The detail of the Co-op case is said to be materially different from the Unilever one, which involved the fund management group breaching the "downside tolerance" level set to safeguard the pension fund's money. As it transpired, the money had been entrusted to a rogue fund manager who, left to his own devices, pursued an exceptionally high-risk investment strategy which failed to pay dividends.

It is impossible to know how much reputational damage these lawsuits have caused MMIL, or the wider fund management industry. It's all very well insisting that what's past is past and that today MMIL outperforms its benchmarks on the great bulk of its funds, but these cases are very much a part of the collapse in confidence that has assailed the City and the equity markets for the past three years. Carol Galley did exceptionally well for herself and her shareholders in selling MAM to Merrill Lynch at the top of the market for £3bn. It's only a shame she could not have done better for her clients.

My housing hell

I may have overreacted in describing the Office of Fair Trading's recently announced investigation of the housing market as unnecessary and unwarranted. Having just tried and failed to buy a house, I am now convinced beyond all doubt that the market needs a much higher degree of regulation to ensure fair play than it is currently subjected to.

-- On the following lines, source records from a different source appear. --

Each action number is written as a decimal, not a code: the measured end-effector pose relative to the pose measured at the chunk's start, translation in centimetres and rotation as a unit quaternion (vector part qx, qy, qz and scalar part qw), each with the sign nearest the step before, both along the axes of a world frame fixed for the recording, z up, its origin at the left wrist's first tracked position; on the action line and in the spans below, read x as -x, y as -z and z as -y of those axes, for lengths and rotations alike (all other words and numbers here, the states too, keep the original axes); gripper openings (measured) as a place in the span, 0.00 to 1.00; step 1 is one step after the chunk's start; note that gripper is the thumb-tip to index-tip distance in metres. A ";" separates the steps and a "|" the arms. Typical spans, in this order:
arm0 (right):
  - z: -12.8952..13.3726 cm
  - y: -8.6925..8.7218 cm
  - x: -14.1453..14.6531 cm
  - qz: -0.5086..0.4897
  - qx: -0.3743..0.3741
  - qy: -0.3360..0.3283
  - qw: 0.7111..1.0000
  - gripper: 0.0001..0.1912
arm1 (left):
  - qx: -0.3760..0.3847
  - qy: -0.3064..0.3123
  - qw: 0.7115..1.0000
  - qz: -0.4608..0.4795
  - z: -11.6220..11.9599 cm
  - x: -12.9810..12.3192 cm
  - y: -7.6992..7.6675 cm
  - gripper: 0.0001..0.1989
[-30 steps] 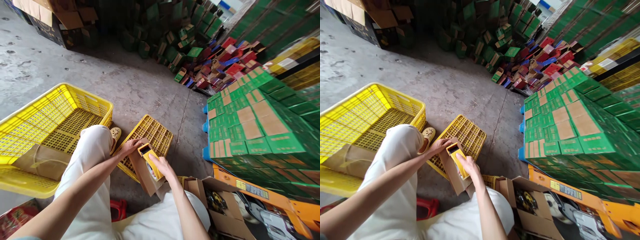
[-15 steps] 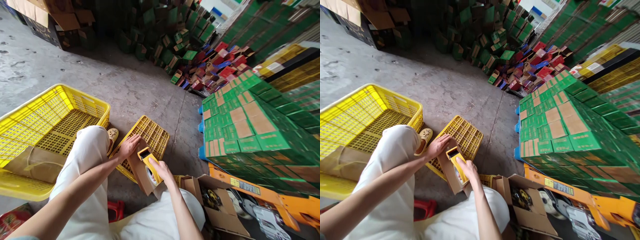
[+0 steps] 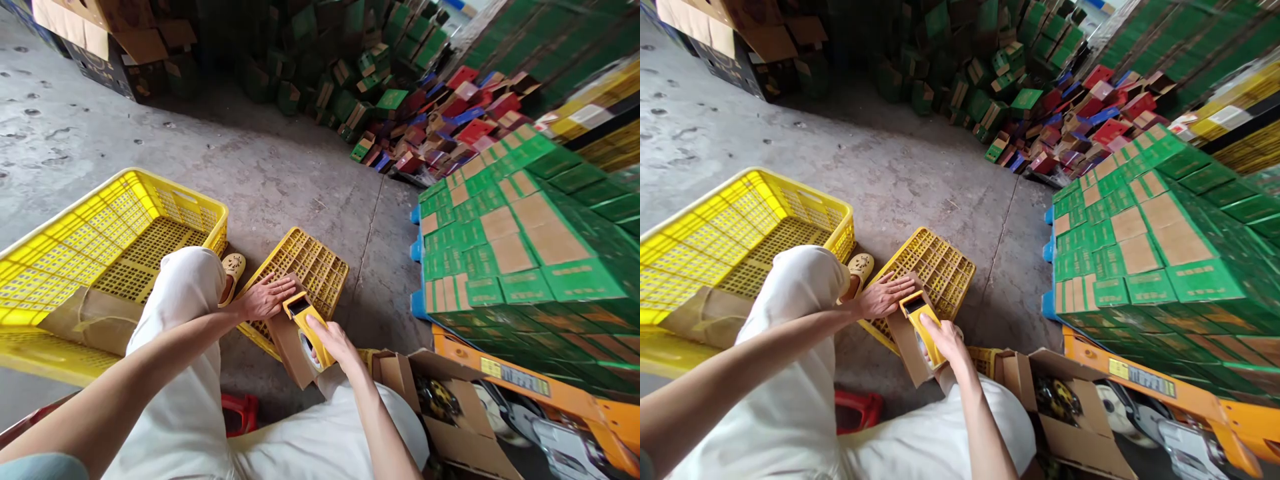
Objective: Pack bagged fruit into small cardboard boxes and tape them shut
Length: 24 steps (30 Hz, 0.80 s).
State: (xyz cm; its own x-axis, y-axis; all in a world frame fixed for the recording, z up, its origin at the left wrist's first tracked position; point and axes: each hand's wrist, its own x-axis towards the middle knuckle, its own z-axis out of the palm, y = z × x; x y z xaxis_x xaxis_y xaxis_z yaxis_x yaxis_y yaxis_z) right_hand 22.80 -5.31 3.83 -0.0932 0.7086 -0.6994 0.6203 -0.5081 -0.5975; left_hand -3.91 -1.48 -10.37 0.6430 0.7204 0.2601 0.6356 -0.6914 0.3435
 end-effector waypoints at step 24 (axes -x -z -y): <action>2.9 -0.4 -0.8 0.048 -0.003 0.031 0.998 0.28 | -0.026 0.017 0.999 0.025 4.0 -2.8 0.4 0.40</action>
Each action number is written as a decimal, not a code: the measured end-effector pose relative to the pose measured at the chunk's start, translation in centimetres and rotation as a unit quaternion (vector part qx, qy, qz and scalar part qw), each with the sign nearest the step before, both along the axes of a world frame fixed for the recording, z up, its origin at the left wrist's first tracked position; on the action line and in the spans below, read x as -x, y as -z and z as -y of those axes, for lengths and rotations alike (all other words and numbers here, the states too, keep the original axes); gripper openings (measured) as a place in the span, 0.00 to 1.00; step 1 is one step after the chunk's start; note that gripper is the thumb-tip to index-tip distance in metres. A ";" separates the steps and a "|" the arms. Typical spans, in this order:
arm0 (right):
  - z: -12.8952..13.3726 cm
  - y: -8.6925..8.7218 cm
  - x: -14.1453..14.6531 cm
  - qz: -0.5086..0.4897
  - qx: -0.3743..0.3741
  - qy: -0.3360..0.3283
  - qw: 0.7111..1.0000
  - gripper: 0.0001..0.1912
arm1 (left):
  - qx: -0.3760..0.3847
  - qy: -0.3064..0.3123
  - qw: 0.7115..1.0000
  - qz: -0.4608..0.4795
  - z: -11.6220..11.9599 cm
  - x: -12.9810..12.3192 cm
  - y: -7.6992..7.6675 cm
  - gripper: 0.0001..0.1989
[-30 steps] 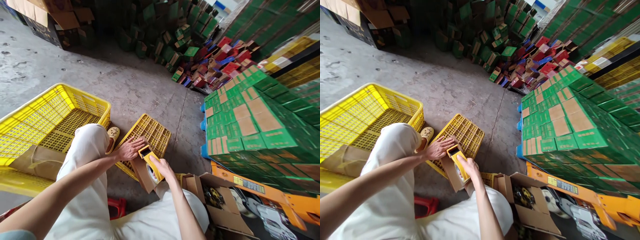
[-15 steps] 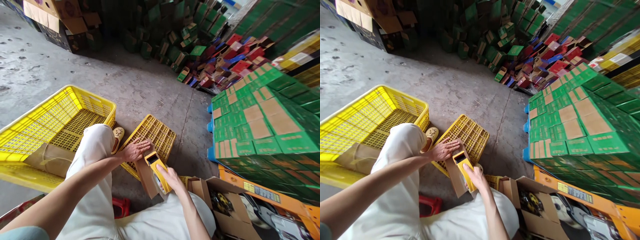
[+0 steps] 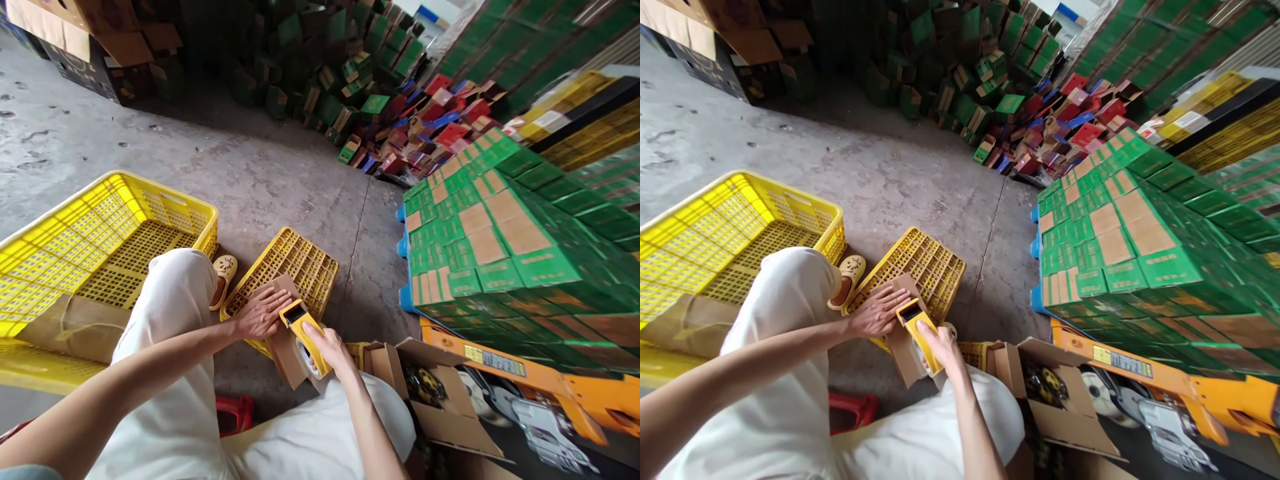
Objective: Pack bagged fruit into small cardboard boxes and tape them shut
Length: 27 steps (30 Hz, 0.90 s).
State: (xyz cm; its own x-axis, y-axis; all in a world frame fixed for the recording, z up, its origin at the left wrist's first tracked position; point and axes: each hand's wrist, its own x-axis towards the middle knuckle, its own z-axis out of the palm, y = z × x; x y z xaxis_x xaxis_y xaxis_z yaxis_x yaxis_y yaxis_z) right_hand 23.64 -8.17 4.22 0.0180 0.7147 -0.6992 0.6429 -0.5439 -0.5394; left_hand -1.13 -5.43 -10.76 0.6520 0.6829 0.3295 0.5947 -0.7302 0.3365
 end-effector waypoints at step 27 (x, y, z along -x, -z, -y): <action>2.7 0.2 -2.7 -0.039 0.013 0.019 0.999 0.32 | 0.000 -0.023 1.000 -0.012 0.1 -0.3 -0.2 0.35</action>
State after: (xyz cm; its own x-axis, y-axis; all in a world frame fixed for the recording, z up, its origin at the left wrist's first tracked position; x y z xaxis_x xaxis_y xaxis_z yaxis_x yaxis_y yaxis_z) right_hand 26.32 -10.89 4.00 -0.0107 0.6955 -0.7184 0.5778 -0.5821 -0.5721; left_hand -0.79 -5.58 -10.52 0.6277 0.7122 0.3141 0.6360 -0.7020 0.3206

I have no complaint with the estate agent, who in my case acted professionally and honourably throughout. It was with the firm of solicitors handling what was a probate sale where the problem lay. I shan't name them, because it's always impossible to prove one's suspicions in cases like these, but they know who they are.

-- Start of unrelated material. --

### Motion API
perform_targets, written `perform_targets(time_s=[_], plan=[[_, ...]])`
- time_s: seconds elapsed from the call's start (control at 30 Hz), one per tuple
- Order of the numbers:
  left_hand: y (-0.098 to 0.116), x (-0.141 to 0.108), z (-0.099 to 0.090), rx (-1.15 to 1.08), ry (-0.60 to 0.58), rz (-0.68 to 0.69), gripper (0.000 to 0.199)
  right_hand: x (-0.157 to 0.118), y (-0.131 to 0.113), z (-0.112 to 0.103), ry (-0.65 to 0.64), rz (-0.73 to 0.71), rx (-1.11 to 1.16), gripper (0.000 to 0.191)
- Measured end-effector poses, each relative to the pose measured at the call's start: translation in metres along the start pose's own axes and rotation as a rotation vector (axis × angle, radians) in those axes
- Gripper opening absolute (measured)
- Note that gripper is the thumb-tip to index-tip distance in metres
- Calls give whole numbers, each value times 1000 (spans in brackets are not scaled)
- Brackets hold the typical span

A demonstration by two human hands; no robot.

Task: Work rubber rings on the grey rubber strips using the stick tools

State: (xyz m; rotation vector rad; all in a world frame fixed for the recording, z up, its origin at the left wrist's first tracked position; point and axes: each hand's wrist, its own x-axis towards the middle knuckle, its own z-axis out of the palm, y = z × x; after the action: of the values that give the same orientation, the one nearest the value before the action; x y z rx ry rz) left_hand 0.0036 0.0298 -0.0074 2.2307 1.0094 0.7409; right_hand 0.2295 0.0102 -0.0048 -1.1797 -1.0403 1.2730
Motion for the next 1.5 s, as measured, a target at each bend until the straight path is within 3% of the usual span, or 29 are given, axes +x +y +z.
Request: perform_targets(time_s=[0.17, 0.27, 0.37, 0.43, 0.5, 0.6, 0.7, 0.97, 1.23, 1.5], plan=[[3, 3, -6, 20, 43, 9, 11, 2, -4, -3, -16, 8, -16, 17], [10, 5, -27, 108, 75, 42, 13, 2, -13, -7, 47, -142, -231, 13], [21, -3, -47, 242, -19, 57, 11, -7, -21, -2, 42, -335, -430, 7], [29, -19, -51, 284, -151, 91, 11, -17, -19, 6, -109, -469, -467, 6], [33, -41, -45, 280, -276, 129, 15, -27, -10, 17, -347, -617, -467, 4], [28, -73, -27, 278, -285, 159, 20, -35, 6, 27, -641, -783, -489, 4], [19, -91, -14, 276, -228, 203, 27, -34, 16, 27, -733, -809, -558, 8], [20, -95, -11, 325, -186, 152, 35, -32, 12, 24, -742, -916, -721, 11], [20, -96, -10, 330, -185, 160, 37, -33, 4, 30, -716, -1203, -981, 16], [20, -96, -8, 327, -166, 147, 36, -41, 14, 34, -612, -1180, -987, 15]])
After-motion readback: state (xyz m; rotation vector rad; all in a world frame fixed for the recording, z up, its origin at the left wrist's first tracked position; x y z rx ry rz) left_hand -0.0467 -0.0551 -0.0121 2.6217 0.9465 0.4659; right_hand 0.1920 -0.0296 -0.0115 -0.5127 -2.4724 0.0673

My first offer was made through the estate agents a little below the asking price. The feedback seemed positive and I began to believe that I might have the highest offer on the table. Then all of a sudden it transpired that the solicitors had a private buyer lined up, who turned out to be one of their paying clients. Plainly the private buyer could always undercut me and still have the higher offer because he wouldn't be paying any estate agent's commission.

All the same, this was close to being the perfect house for me so I determined to outbid him despite my disadvantage. The detail needn't concern us, suffice it to say that despite repeatedly outbidding the private bidder, I always seemed to be on the back foot.

In the end, the solicitors rushed through an exchange with the private buyer at a price that was £20,000 lower than my bid and without bothering to ascertain whether I might be prepared to go even higher. Their excuse was that there was a risk of an adverse survey – this despite the fact that I had offered to exchange the moment they accepted my offer, with completion shortly afterwards.

This property was plainly never seriously on the market to me. I was used, the estate agents were used, and the beneficiaries of the will did not receive the best possible price for their inheritance. No market is perfect, but the abuse that goes on in the housing market has to be seen to be believed. In the stock market, there are a legion of different rules and regulations to prevent the sort of practices and backhanders that seem an everyday occurrence in the buying and selling of property.

Yet it is this latter market which is the more directly relevant to most ordinary people, not just because they are more likely to engage in it than directly in the stock market, but also because of the size of the sums involved. So I apologise to John Vickers, chairman of the Office of Fair Trading, for being so swift to condemn his investigation. Go to it is what I now say.